Deuteronomy believes in a harsh justice but it also sets limits on the execution of justice or revenge. This is one of those places where the dignity and reputation of the neighbor limit the maximum punishment of lashes the neighbor can receive as forty. The action takes place in the sight of the judge who orders the proportionate punishment so that the dignity of the offender is preserved. Although we may live in a society that has trouble with this type of corporal punishment, this is a relatively new thing in our society. The idea of submitting oneself to the measured discipline of the community seems to be an expectation for being a part of the society of Israel. The Apostle Paul in 2 Corinthians 11:24 can claim that five times he received the punishment of forty lashes minus one in addition to the other punishment he lists, and this is one of the many indications that Paul saw himself remaining as a part of the Jewish community since he submitted to the discipline.
In our own society we have become very litigious and often use fines or imprisonment as a means of discipline. Yet, when it comes to these fines and imprisonments which can often be excessive for certain crimes (particularly drug related offenses with harsh minimum sentences) in addition to the shame that comes with a criminal record we may want to relook at the idea of punishment that does not permanently diminish our neighbor in our eyes. Are judges enabled to give punishments that are proportional to the offense or are they bound by laws that are harsh allowing the guilty not chance at a non-degraded standing within society. These are difficult issues, but they are the type of big questions of a society that the book of Deuteronomy deals with.

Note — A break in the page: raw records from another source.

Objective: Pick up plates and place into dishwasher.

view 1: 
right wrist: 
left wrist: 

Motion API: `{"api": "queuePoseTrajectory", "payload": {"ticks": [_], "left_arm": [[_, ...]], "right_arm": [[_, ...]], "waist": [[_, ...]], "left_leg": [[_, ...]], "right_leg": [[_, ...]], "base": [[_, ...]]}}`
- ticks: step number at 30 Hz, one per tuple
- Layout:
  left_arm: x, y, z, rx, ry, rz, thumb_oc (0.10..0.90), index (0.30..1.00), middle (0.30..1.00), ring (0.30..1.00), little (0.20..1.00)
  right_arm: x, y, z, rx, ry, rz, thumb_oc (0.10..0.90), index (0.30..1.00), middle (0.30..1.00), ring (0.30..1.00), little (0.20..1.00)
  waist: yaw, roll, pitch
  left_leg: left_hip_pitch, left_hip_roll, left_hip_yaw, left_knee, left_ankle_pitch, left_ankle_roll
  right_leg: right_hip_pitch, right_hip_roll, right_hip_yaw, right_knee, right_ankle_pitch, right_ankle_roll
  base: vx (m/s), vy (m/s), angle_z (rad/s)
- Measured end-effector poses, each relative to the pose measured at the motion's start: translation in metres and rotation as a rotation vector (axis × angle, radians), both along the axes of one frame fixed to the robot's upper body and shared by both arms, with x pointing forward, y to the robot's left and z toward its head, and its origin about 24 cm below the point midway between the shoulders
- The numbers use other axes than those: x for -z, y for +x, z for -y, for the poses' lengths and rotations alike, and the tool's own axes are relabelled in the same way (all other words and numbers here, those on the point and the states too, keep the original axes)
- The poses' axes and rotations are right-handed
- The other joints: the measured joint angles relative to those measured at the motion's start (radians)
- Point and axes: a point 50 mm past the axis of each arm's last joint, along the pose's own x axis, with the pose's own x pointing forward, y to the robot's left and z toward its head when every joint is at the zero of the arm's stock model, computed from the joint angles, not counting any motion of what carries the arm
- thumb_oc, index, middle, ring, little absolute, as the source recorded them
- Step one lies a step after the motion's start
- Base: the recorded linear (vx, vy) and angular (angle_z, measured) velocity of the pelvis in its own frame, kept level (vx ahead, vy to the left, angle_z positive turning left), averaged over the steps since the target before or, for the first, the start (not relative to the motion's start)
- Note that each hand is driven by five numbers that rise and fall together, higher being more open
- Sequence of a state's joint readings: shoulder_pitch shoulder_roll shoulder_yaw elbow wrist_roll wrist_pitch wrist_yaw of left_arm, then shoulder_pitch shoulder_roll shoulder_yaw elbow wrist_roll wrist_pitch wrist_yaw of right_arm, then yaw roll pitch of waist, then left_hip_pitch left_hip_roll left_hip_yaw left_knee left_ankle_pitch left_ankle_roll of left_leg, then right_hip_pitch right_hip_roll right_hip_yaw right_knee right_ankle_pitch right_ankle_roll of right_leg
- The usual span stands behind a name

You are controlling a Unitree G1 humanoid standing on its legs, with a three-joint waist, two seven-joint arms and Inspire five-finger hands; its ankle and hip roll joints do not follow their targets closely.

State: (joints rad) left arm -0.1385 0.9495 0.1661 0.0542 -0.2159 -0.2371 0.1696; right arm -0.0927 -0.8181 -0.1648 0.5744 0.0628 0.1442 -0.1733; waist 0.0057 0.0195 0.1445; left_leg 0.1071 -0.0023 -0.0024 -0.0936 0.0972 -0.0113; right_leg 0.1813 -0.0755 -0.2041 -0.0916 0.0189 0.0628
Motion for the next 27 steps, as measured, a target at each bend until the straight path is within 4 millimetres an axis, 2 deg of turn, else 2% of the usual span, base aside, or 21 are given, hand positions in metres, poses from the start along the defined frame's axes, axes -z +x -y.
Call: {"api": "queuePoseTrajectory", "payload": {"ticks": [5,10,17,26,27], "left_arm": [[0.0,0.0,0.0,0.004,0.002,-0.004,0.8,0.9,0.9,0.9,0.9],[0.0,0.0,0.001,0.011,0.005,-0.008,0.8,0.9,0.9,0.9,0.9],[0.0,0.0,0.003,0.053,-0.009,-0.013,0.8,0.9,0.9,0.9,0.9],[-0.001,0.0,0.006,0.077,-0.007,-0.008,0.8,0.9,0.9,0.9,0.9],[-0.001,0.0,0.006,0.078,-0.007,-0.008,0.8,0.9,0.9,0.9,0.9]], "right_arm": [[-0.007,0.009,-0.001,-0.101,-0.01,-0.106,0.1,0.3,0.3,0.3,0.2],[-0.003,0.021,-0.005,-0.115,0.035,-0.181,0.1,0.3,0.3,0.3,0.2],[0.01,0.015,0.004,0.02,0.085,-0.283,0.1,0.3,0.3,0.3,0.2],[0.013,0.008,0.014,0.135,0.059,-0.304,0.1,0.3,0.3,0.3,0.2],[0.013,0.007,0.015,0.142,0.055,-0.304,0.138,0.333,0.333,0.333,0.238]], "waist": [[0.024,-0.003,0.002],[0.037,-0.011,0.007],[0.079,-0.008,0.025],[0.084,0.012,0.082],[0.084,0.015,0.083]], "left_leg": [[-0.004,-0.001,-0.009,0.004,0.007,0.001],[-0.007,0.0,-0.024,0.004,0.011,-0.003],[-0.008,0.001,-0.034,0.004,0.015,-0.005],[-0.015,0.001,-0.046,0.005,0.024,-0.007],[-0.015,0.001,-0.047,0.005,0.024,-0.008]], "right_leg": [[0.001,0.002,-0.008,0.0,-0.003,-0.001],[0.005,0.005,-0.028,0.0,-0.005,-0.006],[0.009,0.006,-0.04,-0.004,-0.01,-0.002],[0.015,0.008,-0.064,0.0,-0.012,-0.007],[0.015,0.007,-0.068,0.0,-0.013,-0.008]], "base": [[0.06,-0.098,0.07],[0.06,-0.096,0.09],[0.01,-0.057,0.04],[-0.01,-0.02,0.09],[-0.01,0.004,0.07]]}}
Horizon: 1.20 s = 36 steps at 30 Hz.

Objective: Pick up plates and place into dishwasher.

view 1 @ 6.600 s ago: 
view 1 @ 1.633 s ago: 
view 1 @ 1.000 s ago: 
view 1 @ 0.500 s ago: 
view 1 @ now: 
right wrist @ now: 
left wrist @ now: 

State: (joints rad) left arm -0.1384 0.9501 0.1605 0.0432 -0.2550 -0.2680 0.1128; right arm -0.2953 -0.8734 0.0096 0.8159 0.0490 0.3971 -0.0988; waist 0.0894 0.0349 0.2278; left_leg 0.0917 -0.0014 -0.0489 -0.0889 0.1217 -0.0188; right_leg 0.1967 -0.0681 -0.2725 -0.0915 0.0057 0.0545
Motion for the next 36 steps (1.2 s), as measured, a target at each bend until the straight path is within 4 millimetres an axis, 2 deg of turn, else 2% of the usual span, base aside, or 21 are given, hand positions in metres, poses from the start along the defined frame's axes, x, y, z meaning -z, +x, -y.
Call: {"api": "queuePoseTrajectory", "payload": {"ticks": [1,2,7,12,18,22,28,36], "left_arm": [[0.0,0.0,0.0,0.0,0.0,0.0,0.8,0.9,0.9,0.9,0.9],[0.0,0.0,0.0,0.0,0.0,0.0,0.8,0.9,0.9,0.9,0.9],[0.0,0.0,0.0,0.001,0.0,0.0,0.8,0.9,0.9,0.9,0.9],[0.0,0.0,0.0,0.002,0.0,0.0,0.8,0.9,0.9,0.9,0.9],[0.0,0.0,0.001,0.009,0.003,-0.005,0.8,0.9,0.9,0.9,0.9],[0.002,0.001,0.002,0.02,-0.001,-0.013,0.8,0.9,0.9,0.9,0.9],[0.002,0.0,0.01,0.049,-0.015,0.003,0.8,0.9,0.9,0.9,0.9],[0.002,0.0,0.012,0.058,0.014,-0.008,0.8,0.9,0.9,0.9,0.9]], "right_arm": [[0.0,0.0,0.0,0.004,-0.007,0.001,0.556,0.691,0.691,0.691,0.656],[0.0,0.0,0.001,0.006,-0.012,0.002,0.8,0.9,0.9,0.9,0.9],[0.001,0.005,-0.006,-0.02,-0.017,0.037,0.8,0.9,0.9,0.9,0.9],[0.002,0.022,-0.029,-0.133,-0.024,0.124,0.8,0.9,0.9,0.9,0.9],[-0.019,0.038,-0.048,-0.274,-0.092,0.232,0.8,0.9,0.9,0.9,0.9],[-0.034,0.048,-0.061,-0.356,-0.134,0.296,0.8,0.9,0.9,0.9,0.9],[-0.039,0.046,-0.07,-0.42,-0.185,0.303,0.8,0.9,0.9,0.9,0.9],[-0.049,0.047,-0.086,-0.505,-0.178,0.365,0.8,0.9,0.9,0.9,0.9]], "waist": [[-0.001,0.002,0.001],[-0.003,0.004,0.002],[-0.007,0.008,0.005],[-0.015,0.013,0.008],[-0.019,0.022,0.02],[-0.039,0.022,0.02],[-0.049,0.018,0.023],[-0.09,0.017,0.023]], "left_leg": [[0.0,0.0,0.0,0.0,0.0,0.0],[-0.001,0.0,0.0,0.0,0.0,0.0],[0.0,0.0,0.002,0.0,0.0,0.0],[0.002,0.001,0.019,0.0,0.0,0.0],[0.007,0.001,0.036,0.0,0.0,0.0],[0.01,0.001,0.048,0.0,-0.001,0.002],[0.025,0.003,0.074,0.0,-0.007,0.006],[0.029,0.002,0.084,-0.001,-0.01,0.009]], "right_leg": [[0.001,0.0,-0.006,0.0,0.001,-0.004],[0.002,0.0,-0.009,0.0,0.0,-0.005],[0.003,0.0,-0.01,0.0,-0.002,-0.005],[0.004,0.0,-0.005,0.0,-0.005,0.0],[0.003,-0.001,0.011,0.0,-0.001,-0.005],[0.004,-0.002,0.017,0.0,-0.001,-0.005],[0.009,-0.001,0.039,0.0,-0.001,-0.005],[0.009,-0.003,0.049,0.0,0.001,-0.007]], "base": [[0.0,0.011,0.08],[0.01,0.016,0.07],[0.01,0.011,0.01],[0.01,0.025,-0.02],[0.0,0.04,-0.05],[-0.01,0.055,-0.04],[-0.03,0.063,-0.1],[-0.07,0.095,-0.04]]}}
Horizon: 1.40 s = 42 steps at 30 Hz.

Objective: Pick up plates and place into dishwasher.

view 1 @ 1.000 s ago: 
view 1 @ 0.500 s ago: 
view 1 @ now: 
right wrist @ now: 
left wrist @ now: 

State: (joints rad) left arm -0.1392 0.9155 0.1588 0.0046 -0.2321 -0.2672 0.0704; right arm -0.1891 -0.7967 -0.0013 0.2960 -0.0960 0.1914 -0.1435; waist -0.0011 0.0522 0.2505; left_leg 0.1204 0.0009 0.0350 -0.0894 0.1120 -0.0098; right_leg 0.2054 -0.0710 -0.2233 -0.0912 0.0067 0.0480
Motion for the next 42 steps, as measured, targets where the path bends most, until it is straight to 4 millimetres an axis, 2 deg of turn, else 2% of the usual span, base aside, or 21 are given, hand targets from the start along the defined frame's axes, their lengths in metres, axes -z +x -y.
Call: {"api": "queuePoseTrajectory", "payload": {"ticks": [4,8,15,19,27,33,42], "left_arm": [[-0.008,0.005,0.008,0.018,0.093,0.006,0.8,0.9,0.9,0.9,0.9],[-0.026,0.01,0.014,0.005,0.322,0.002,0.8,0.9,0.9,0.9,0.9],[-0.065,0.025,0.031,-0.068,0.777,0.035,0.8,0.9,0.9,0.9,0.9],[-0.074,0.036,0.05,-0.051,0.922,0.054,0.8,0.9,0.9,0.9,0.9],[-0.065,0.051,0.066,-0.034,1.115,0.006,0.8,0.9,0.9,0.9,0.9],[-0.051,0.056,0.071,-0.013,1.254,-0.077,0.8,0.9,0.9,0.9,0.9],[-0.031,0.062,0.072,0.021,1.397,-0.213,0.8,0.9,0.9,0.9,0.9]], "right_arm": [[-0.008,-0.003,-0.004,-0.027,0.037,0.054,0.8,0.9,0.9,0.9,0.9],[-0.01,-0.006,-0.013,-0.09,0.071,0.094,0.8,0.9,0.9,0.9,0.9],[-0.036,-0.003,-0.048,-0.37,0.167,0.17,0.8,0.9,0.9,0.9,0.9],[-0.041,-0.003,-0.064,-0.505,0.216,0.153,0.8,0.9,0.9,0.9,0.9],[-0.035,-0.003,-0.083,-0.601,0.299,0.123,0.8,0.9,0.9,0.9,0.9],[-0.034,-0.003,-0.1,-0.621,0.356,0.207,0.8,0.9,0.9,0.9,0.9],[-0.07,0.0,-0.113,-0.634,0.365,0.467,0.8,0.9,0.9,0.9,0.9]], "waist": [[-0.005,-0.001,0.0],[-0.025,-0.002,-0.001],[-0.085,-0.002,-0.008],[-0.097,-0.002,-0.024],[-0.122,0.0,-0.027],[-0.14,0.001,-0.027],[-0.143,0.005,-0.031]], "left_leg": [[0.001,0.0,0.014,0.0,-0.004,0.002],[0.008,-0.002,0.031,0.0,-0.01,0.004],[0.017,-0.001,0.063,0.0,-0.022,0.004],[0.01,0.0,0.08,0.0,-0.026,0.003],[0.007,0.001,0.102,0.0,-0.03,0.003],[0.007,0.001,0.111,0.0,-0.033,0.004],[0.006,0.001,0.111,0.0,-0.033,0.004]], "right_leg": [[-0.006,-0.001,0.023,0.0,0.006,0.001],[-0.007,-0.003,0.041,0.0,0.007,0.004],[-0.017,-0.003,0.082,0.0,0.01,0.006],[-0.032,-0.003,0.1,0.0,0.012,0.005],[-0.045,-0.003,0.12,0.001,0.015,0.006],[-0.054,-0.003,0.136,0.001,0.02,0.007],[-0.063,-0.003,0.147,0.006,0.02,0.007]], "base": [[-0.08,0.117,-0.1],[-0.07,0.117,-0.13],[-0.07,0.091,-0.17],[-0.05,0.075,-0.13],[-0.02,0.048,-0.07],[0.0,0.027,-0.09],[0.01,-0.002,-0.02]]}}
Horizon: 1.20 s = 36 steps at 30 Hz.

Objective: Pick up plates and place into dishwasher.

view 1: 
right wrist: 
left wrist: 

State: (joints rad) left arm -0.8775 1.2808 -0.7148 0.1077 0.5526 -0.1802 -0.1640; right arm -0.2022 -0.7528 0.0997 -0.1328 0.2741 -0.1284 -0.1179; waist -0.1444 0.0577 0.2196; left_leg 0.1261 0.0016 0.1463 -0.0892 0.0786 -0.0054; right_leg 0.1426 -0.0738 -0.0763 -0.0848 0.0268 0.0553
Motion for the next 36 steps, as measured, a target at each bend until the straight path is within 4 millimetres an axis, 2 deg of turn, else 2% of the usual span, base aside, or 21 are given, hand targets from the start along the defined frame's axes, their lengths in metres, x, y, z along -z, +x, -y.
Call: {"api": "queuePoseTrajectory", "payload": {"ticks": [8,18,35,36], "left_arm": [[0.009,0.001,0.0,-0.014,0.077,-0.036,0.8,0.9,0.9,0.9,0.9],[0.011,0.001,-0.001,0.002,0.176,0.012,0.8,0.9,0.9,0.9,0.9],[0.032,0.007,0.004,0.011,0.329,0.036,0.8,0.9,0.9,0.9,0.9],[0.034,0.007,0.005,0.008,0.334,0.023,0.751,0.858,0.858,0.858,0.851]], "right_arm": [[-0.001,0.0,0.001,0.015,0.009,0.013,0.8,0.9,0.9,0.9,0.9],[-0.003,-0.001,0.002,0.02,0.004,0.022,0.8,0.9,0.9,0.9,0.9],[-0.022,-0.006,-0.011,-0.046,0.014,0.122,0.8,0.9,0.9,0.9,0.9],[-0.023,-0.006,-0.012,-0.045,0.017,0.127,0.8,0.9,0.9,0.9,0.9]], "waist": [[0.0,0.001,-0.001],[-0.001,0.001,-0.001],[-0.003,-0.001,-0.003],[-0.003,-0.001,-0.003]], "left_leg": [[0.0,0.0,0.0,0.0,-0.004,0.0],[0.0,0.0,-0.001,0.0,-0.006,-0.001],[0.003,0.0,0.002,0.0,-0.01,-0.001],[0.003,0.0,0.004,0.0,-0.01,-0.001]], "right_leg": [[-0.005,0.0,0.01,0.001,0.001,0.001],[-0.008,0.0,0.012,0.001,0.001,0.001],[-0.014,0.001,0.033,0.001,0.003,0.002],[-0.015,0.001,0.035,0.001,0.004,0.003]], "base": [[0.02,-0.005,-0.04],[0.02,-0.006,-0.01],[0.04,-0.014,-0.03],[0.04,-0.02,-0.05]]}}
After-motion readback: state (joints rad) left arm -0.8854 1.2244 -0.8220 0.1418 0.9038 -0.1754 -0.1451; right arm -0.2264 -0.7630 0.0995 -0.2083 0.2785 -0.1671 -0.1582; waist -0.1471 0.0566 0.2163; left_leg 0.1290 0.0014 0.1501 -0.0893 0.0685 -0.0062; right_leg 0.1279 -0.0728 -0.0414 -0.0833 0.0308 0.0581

Deuteronomy 25: 4 Care for the Working Animals
4 You shall not muzzle an ox while it is treading out the grain.
This is an acknowledgment that the working animals are not machines to be driven mercilessly, but even in small ways the lost grain that an ox eats while treading the grain is a part of its due. It is one of the windows into a worldview where animals and plants (see Deuteronomy 20 on trees in war for example) are given some protection as well. They all are a part of the creation of the LORD and are entitled to the benefits of striving with humanity to carve a living from the earth. Paul references this section in 1 Corinthians 9:9 in his discussion of his authority and that he could ask for a material benefit for his work among the Corinthians even though he states he made no use of those rights. 1 Timothy 5: 17-18 also uses this line of argument for the supporting of elders.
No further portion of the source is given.